YOUR ASSIGNMENT —
Every line below should be given again without alteration.
[RECORDS SHOWN Boundary: Start]
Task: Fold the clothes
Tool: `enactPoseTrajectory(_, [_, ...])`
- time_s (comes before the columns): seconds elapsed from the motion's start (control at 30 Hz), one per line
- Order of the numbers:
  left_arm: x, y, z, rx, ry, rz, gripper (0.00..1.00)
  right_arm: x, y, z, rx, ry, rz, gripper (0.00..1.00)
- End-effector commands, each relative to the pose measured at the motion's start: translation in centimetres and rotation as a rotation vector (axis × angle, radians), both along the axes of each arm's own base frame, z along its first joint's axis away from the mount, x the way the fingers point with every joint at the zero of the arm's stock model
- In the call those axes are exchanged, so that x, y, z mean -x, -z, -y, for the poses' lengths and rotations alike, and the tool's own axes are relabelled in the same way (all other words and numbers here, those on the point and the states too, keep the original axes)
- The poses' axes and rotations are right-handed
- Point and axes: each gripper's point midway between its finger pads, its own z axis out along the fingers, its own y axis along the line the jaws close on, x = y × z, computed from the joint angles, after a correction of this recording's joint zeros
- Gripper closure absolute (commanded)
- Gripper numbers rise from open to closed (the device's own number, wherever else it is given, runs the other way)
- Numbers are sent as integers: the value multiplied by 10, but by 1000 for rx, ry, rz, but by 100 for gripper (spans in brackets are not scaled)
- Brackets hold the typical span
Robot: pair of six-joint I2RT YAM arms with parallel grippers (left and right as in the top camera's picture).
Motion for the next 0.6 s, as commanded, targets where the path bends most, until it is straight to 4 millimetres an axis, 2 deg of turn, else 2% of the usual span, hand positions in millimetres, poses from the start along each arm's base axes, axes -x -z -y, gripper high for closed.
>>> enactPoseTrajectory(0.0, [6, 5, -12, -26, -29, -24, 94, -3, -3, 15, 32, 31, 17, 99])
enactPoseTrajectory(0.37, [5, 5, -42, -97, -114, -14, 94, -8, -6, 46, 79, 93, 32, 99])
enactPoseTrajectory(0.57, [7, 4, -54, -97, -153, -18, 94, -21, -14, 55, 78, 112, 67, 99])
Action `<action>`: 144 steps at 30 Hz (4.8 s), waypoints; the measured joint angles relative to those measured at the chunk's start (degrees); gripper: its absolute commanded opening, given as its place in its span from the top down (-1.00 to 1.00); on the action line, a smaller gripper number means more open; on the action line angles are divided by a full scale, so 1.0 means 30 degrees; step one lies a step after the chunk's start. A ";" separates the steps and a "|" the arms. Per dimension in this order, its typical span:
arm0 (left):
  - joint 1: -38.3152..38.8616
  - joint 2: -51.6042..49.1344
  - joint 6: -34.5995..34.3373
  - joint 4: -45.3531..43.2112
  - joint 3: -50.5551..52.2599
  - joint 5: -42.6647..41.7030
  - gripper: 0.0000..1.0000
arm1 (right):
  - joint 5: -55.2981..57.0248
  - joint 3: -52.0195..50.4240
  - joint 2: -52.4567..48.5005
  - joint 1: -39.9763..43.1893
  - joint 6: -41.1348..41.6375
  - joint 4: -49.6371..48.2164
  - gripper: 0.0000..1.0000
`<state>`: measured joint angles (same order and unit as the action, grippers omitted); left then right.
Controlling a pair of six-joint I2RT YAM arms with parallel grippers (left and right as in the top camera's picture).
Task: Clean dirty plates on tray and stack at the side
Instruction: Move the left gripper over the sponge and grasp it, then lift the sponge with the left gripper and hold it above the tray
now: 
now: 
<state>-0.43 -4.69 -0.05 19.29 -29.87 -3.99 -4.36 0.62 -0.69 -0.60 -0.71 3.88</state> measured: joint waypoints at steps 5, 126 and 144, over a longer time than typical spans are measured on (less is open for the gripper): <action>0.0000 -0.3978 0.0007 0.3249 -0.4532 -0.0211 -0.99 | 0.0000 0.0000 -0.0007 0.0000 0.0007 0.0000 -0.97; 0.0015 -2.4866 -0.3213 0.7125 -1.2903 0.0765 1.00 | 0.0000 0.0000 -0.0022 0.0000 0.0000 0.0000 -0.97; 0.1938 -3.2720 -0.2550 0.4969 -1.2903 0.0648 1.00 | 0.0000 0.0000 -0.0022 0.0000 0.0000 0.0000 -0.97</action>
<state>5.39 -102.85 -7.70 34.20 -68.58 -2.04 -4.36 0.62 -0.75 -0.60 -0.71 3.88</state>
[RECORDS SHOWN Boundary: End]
ANSWER FOR THIS EXERCISE —
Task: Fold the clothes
Tool: `enactPoseTrajectory(_, [_, ...])`
- time_s (comes before the columns): seconds elapsed from the motion's start (control at 30 Hz), one per line
- Order of the numbers:
  left_arm: x, y, z, rx, ry, rz, gripper (0.00..1.00)
  right_arm: x, y, z, rx, ry, rz, gripper (0.00..1.00)
- End-effector commands, each relative to the pose measured at the motion's start: translation in centimetres and rotation as a rotation vector (axis × angle, radians), both along the axes of each arm's own base frame, z along its first joint's axis away from the mount, x the way the fingers point with every joint at the zero of the arm's stock model
- In the call those axes are exchanged, so that x, y, z mean -x, -z, -y, for the poses' lengths and rotations alike, and the tool's own axes are relabelled in the same way (all other words and numbers here, those on the point and the states too, keep the original axes)
- The poses' axes and rotations are right-handed
- Point and axes: each gripper's point midway between its finger pads, its own z axis out along the fingers, its own y axis along the line the jaws close on, x = y × z, computed from the joint angles, after a correction of this recording's joint zeros
- Gripper closure absolute (commanded)
- Gripper numbers rise from open to closed (the device's own number, wherever else it is given, runs the other way)
- Numbers are sent as integers: the value multiplied by 10, but by 1000 for rx, ry, rz, but by 100 for gripper (spans in brackets are not scaled)
- Brackets hold the typical span
Robot: pair of six-joint I2RT YAM arms with parallel grippers (left and right as in the top camera's picture).
Motion for the next 0.6 s, as commanded, targets where the path bends most, until it is straight to 4 millimetres an axis, 2 deg of turn, else 2% of the usual span, hand positions in millimetres, poses from the start along each arm's base axes, axes -x -z -y, gripper high for closed.
>>> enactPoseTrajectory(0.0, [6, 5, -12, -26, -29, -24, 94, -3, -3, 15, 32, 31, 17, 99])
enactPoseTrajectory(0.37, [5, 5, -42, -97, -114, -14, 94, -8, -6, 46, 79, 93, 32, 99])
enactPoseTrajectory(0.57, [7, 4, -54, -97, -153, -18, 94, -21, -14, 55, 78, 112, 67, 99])
Action `<action>`: 144 steps at 30 Hz (4.8 s), waypoints; the measured joint angles relative to those measured at the chunk's start (degrees); gripper: its absolute commanded opening, given as its place in its span from the top down (-1.00 to 1.00); on the action line, a smaller gripper number means more open; on the action line angles are divided by a full scale, so 1.0 means 30 degrees; step one lies a step after the chunk's start. A ";" separates the steps and a "|" the arms. Per dimension in this order, its typical span:
arm0 (left):
  - joint 1: -38.3152..38.8616
  - joint 2: -51.6042..49.1344
  - joint 6: -34.5995..34.3373
  - joint 4: -45.3531..43.2112
  - joint 3: -50.5551..52.2599
  - joint 5: -42.6647..41.7030
  - gripper: 0.0000..1.0000
arm1 (right):
  - joint 5: -55.2981..57.0248
  - joint 3: -52.0195..50.4240
  - joint 2: -52.4567..48.5005
  - joint 1: -39.9763..43.1893
  - joint 6: -41.1348..41.6375
  - joint 4: -49.6371..48.2164
  - gripper: 0.0000..1.0000
`<state>`: measured joint angles (same order and unit as the action, grippers omitted); left then right.
Controlling a pair of six-joint I2RT YAM arms with parallel grippers (left and right as in the top camera's picture).
Task: Clean dirty plates on tray and stack at the side
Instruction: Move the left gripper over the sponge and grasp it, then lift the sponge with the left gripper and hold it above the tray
now: 
now: 
<state>-0.43 -4.69 -0.05 19.29 -29.87 -3.99 -4.36 0.62 -0.69 -0.60 -0.71 3.88</state> measured: joint waypoints at steps 5, 126 and 144, over a longer time than typical spans are measured on (less is open for the gripper): <action>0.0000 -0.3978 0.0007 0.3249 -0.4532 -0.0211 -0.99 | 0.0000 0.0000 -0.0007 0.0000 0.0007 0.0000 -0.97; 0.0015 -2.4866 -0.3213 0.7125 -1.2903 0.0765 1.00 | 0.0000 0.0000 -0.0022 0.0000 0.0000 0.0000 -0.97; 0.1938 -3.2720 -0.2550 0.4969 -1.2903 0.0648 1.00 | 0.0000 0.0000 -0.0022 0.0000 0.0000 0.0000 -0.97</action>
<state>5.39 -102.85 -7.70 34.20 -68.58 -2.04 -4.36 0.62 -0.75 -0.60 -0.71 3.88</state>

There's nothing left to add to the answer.